# Tesco Clubcard change in Terms & Conditions:



## autostratus (May 9, 2005)

What's all this then?

On 1 May, Tesco is changing its terms and conditions meaning anyone who clubs their Clubcard vouchers together with friends and family or gives them away won't be able to. Thus if you want to do it, act quickly. It also puts a definite kaibosh on selling the vouchers on eBay.

This is because on 1 May '08 Tesco clubcard vouchers will only be usable by the person who's name is on the voucher... they won't be transferable.

For full story visit:
http://forums.moneysavingexpert.com/showthread.html?t=739293


----------



## Rapide561 (Oct 1, 2005)

*Tesco*

About time too.

Russell


----------



## GerryD (Sep 20, 2007)

Don't have a problem with that.


----------



## 88742 (May 9, 2005)

"Don't have a problem with that"

Me neither !! just got a the equivalent of a ferry ticket in vouchers this morning    

Ian


----------



## GerryD (Sep 20, 2007)

"Me neither !! just got a the equivalent of a ferry ticket in vouchers this morning"

Yep, got our summer holiday paid for in yesterdays post .


----------



## Suenliam (Mar 22, 2006)

Liam off to post ours to Eurotunnel as I type this.
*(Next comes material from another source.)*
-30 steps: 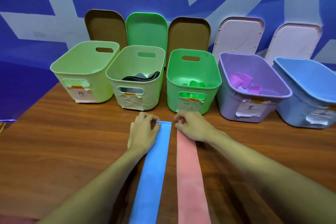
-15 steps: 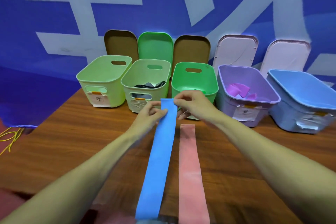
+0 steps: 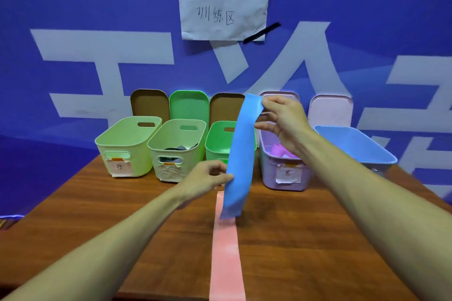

From what I remember reading they are not transferable now. My name was on the deal voucher and the booking agent at Eurotunnel asked for it specifically. Must say I do not have a problem with it though. 

Can we start a campaign to get P & O or other Xchannel ferry operator to accept the deals again?

Sue


----------



## Rapide561 (Oct 1, 2005)

*Tesco*

Hi Sue

The problem is who do we campaign at? Tesco told me that P&O walked away from the scheme and you can guess what P&O said.

There are still a lot of crossings with P&O Do-Ca for as little as £31.25 for my van - booked as 8.5m long.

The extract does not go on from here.